* **How to complete this task**
Among the entries, find each line that includes the string "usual" and list it.

* **Data in this exercise**
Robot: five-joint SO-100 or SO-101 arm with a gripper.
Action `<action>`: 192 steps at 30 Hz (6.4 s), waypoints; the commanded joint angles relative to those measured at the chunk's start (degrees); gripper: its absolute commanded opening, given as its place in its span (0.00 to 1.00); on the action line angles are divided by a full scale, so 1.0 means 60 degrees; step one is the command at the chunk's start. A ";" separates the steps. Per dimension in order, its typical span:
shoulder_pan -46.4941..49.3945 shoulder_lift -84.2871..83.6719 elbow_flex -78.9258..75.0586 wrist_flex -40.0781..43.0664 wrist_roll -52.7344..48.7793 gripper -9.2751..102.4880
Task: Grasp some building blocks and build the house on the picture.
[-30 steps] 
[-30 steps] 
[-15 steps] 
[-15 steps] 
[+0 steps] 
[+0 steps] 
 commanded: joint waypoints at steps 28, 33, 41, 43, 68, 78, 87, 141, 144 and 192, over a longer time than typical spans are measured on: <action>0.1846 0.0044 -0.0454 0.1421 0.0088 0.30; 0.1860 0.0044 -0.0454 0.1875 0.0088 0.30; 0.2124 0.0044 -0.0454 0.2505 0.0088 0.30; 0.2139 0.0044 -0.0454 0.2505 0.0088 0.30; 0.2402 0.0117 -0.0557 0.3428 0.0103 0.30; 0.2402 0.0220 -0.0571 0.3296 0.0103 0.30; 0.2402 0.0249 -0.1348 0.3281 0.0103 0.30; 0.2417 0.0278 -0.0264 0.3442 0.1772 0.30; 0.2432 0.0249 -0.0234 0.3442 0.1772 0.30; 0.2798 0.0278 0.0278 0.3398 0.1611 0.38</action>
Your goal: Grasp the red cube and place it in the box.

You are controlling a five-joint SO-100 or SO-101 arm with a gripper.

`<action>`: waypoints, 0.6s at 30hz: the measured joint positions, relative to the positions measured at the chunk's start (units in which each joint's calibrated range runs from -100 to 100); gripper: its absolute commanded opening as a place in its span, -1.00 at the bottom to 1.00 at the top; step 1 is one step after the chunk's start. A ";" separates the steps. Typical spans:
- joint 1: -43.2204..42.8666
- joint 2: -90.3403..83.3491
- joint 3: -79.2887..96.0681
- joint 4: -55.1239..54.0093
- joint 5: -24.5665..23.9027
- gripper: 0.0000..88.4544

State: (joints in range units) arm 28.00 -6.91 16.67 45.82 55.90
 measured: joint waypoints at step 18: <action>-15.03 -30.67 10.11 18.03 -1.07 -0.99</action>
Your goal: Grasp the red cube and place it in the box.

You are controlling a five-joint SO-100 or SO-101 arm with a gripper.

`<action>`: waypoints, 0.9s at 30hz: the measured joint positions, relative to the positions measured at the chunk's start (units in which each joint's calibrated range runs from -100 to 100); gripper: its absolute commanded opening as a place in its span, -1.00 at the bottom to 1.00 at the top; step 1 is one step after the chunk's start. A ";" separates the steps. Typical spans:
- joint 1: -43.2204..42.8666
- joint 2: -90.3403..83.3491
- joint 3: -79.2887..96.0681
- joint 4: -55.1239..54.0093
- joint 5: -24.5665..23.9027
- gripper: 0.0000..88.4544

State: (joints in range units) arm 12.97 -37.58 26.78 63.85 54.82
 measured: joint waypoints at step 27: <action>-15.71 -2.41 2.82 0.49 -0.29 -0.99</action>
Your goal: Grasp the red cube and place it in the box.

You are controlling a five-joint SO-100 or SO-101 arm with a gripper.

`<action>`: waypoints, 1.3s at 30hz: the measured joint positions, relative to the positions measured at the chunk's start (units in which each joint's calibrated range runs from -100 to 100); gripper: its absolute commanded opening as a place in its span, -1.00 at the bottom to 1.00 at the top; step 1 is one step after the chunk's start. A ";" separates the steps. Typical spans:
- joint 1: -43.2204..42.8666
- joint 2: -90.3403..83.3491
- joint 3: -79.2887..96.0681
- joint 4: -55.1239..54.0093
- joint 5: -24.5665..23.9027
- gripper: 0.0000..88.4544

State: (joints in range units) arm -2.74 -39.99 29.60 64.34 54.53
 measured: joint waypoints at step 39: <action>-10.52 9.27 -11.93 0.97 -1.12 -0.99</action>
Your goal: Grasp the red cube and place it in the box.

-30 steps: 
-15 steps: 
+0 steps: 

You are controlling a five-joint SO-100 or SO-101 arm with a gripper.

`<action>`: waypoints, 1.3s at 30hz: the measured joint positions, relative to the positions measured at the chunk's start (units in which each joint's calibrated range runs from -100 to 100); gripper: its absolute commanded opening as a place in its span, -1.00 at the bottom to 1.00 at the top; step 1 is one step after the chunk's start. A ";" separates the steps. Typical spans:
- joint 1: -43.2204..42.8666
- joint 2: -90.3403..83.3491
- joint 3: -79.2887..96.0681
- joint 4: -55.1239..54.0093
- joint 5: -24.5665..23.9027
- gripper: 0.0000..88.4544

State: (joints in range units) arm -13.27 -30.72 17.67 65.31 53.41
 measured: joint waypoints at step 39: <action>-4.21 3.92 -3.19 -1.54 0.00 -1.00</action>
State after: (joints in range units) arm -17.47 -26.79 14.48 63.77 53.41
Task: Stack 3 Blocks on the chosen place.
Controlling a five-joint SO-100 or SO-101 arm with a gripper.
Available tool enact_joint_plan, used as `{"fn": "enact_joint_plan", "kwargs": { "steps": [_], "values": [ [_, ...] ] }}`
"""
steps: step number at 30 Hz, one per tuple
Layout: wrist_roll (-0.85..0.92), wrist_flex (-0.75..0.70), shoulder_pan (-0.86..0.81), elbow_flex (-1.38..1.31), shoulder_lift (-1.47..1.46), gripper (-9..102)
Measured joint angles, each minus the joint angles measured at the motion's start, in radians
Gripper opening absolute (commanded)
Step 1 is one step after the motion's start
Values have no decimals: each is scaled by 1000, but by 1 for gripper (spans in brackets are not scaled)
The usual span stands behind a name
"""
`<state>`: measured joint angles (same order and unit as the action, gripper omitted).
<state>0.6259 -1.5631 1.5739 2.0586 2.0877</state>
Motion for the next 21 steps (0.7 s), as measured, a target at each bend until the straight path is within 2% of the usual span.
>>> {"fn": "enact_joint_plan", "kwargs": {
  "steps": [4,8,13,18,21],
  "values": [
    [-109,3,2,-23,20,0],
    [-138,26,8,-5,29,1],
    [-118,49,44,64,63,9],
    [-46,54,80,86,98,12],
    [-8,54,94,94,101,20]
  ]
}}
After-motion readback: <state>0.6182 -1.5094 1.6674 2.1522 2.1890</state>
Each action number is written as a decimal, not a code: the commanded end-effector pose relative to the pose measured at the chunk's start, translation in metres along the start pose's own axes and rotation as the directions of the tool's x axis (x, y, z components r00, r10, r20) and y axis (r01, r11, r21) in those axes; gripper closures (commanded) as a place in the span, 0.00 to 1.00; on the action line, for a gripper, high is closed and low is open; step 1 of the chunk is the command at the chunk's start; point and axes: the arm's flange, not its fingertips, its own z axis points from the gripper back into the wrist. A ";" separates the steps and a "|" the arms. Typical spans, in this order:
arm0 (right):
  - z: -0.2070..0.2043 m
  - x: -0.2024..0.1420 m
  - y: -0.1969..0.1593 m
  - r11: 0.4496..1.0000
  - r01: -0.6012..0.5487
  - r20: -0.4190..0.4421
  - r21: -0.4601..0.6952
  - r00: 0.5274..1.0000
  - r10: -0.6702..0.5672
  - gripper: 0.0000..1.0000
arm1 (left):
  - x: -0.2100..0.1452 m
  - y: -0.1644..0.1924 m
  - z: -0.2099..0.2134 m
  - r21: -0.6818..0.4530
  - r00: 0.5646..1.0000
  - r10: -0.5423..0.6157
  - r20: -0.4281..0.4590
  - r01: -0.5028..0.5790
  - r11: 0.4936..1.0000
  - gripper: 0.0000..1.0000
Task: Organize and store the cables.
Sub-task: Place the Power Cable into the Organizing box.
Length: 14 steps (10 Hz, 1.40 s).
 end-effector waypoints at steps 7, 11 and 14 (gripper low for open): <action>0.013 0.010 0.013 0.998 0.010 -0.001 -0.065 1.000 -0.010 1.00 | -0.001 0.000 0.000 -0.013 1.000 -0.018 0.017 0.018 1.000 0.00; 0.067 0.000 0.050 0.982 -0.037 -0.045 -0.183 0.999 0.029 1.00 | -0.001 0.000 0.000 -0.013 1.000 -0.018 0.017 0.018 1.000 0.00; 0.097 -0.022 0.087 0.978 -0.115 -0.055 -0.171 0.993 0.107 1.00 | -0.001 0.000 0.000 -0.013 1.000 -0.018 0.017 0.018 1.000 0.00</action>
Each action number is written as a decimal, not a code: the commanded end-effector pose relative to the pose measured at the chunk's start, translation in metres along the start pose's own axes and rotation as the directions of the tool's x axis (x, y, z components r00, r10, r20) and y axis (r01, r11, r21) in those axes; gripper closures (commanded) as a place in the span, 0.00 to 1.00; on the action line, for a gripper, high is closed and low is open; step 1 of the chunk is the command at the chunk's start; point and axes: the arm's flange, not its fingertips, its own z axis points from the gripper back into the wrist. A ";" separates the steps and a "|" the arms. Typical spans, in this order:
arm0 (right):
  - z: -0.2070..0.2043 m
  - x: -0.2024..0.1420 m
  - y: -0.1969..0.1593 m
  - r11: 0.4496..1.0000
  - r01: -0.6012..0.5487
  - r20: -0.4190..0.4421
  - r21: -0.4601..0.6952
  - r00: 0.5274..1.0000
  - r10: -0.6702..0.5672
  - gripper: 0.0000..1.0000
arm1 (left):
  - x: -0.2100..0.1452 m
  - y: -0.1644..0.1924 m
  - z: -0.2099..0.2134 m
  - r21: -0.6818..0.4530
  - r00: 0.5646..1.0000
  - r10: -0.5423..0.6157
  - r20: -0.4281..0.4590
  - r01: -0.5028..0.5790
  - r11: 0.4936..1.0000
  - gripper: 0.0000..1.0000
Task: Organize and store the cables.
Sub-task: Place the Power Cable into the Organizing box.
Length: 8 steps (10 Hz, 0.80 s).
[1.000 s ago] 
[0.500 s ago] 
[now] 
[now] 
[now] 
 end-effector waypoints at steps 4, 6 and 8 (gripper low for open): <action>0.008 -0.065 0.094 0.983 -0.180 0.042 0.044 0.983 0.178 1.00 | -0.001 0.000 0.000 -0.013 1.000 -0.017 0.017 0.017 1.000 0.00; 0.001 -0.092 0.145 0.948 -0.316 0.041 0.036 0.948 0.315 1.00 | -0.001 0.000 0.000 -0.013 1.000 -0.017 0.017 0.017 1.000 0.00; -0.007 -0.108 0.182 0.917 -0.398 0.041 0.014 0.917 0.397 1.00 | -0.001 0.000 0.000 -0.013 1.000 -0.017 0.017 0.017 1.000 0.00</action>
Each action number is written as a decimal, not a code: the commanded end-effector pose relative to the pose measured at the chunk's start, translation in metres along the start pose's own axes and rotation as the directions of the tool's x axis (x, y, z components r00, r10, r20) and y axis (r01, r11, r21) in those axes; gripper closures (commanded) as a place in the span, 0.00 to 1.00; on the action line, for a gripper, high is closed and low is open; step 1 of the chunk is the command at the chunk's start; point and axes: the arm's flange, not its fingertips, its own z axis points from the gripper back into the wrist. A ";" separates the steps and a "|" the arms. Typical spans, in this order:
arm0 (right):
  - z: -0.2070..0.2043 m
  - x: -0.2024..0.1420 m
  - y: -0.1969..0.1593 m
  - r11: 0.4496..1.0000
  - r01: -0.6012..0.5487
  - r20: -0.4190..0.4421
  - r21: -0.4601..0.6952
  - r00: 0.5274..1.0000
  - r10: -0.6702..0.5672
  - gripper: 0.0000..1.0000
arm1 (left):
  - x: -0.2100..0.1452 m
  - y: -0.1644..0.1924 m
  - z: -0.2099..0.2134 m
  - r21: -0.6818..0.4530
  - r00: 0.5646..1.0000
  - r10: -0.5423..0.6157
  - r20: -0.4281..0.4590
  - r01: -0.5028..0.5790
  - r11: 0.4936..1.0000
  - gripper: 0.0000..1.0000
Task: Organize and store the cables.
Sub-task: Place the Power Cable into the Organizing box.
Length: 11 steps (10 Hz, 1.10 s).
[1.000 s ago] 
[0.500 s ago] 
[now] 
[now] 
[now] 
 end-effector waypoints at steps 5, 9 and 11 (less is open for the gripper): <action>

* **Task result**
The usual span stands behind a name
Motion for the next 21 steps (0.7 s), as measured, a target at each bend until the straight path is within 2% of the usual span.

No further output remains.